About this exercise:
Only the lines containing the string "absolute" are needed; copy all of them from the listing.

=======

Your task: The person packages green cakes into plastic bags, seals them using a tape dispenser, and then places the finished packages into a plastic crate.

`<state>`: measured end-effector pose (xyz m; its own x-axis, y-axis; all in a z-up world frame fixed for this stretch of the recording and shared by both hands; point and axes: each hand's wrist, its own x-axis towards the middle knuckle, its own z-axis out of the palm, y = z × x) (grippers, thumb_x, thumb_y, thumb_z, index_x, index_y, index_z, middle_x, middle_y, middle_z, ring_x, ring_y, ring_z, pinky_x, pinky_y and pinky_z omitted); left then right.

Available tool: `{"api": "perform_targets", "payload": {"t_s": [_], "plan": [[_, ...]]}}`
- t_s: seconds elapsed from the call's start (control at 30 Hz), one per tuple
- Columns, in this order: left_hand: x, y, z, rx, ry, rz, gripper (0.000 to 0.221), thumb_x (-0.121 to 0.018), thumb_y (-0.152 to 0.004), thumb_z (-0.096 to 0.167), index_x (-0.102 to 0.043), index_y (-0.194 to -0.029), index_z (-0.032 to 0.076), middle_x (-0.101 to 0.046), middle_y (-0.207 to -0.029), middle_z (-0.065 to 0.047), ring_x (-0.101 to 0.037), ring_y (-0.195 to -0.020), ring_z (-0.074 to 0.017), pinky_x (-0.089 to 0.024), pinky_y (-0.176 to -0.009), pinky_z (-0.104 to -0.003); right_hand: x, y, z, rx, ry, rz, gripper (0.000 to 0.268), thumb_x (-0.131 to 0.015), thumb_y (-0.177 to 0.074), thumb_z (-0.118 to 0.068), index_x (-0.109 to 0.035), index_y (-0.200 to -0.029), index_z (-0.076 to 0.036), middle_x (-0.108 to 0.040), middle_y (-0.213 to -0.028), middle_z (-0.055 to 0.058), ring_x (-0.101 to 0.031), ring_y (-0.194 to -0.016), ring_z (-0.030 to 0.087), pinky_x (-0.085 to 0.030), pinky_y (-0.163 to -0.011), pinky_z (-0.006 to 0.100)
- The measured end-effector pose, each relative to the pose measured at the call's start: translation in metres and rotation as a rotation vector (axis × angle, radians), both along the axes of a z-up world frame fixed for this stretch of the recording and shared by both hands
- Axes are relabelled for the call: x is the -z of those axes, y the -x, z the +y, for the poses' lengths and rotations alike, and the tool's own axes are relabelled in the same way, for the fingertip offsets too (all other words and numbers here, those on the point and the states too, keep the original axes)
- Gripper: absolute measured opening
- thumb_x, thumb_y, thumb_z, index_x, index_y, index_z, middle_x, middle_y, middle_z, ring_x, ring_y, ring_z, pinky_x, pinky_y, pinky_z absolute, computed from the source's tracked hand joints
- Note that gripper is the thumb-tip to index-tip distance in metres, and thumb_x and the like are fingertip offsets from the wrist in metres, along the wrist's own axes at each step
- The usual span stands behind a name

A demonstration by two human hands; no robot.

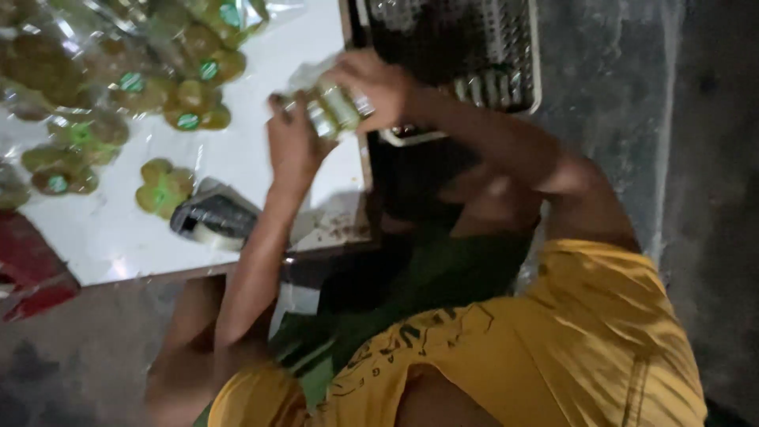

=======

Answer for the task:
- Gripper: absolute measured opening
- thumb_x, thumb_y, thumb_z, index_x, index_y, index_z, middle_x, middle_y, middle_z, ring_x, ring_y, ring_z, pinky_x, pinky_y, pinky_z absolute, computed from the source's tracked hand joints

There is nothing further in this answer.